TASK PROMPT
From the data below, return the exact lines starting at the line containing "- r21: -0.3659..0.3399" and ending at the line containing "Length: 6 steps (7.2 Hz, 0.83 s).", both included, and nothing else.

INPUT DATA
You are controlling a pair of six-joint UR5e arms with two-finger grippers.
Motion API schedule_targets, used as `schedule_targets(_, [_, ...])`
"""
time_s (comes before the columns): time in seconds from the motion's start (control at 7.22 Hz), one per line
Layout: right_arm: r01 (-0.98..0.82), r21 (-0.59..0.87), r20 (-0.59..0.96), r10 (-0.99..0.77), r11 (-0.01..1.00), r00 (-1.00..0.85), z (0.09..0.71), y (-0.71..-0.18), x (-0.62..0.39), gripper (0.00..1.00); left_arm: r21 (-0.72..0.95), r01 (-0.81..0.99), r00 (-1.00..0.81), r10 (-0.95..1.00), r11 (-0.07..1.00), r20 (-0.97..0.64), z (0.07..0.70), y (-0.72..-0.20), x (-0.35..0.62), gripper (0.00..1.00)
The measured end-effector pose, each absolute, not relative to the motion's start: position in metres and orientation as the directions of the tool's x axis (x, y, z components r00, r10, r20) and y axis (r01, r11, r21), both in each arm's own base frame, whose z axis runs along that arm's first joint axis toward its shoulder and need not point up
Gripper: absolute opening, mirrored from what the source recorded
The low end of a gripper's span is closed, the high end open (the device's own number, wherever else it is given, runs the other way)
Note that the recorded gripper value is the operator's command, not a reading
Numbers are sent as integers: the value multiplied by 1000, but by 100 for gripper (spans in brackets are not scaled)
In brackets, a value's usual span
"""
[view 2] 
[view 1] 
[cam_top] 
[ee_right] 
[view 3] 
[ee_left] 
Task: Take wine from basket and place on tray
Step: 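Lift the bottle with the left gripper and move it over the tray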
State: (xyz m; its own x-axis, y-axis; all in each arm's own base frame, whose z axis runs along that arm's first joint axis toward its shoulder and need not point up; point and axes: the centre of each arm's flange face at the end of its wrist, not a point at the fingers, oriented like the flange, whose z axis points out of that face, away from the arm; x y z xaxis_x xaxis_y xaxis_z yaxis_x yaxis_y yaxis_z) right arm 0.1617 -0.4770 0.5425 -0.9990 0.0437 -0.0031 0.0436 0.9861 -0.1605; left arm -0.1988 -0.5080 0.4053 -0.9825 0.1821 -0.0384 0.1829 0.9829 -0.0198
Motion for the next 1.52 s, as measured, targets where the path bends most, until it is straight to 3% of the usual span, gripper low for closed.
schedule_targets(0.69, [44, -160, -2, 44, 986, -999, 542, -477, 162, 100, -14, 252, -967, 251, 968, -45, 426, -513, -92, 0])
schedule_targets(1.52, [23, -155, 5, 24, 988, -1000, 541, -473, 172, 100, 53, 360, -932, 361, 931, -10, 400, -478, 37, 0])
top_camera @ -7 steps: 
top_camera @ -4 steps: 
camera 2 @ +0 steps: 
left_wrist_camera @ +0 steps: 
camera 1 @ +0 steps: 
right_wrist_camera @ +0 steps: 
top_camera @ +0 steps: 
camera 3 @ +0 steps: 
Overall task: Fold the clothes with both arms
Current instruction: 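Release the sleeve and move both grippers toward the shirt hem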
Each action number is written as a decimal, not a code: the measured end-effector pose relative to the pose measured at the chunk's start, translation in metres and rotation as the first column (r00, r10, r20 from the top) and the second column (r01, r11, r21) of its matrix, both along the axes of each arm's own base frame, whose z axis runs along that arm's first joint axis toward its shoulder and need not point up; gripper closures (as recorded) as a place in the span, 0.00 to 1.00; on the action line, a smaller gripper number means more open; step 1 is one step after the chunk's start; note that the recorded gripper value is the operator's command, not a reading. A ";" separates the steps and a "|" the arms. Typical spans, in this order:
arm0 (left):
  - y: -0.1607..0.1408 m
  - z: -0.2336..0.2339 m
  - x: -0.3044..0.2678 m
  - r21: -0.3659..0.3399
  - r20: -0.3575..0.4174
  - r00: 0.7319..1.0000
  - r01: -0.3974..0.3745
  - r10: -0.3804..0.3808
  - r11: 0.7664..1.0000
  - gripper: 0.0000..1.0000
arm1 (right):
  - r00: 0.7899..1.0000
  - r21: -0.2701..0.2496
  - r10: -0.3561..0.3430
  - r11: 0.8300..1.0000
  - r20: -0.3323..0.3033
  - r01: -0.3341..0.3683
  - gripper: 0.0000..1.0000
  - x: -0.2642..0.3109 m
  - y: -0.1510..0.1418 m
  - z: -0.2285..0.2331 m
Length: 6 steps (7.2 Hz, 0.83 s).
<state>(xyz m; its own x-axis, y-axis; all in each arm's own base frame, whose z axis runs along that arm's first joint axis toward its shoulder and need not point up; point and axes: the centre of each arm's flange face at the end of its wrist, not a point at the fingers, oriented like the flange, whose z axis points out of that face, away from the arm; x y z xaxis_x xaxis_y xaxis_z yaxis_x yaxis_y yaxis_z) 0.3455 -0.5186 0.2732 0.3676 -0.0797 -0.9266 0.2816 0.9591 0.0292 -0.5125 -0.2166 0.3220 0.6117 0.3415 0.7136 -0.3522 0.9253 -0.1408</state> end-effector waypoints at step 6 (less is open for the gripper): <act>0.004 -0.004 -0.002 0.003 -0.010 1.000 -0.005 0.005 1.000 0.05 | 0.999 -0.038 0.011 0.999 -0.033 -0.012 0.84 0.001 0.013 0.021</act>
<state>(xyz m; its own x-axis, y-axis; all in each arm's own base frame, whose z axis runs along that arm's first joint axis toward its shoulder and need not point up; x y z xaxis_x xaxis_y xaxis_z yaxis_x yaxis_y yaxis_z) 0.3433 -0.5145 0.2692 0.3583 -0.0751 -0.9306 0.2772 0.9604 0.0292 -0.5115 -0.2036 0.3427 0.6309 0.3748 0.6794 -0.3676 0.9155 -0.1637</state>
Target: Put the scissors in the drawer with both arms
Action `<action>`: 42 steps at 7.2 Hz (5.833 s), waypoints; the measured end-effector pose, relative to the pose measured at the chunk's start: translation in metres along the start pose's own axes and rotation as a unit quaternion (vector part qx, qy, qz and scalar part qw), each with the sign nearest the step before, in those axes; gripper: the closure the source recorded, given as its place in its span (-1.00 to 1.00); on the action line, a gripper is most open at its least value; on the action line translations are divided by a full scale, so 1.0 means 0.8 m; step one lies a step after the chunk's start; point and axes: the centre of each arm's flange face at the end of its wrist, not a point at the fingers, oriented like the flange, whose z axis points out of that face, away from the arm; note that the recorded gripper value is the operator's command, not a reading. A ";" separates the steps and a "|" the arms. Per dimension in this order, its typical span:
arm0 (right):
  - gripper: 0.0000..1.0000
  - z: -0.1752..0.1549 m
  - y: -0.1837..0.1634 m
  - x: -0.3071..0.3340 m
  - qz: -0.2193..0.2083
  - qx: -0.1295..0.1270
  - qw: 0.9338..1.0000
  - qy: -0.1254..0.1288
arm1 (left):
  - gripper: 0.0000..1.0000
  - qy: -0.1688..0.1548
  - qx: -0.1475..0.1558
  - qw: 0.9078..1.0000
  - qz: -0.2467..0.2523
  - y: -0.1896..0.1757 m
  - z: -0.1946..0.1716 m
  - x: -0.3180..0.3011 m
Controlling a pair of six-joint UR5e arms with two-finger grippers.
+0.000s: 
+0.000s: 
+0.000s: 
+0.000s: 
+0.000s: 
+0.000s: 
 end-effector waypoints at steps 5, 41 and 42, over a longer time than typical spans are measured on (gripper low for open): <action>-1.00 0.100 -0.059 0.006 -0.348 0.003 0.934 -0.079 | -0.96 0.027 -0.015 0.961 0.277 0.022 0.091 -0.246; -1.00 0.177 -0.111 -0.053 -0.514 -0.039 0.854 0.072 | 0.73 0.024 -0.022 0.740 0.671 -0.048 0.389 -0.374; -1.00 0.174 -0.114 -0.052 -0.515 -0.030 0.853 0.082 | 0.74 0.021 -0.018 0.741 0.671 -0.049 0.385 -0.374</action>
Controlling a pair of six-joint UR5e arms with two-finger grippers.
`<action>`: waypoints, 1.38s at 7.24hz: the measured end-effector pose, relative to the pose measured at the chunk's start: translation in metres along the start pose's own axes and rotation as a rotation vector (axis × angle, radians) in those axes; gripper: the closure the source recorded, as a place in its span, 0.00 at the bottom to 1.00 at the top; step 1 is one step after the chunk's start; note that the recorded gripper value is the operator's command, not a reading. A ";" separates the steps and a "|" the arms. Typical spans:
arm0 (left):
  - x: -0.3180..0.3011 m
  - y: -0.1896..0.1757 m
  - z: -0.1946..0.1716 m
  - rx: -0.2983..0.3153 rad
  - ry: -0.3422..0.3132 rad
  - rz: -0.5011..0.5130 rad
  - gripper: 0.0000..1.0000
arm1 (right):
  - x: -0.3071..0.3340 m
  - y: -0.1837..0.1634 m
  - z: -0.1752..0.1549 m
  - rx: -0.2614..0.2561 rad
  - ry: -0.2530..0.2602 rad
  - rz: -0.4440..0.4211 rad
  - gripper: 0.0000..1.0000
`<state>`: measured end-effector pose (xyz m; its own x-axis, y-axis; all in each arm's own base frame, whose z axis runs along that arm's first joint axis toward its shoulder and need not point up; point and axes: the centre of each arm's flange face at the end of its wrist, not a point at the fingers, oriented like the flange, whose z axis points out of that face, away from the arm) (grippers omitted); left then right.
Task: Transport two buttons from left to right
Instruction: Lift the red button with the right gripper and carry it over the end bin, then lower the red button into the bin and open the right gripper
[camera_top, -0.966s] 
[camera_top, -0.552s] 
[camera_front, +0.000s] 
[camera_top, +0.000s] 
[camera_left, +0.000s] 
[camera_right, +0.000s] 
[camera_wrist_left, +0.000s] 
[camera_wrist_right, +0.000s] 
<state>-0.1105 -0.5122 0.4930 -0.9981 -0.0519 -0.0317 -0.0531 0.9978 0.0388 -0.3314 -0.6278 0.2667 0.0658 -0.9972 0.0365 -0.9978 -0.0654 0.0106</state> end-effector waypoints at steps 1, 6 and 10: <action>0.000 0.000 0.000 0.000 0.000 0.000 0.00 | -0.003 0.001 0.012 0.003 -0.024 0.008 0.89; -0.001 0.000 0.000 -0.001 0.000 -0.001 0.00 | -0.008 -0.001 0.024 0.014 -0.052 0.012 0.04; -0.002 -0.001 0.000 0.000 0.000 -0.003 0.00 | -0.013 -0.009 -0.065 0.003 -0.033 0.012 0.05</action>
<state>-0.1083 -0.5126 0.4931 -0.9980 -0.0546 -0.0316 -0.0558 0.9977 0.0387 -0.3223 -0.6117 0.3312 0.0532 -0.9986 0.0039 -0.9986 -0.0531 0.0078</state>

ANSWER FOR THIS EXERCISE
  - r21: -0.3659..0.3399
  - r20: -0.3575..0.4174
  - r00: 0.7319..1.0000
  - r01: -0.3974..0.3745
  - r10: -0.3804..0.3808
  - r11: 0.7664..1.0000
  - gripper: 0.0000..1.0000
arm1 (right):
  - r00: 0.7899..1.0000
  - r21: -0.2701..0.2496
  - r10: -0.3561..0.3430
  - r11: 0.8300..1.0000
  - r20: -0.3323..0.3033
  - r01: -0.3341..0.3683
  - gripper: 0.0000..1.0000
  - x: -0.2642..0.3109 m
  - y: -0.1510..0.1418 m
  - z: -0.2285..0.2331 m
Length: 6 steps (7.2 Hz, 0.83 s).

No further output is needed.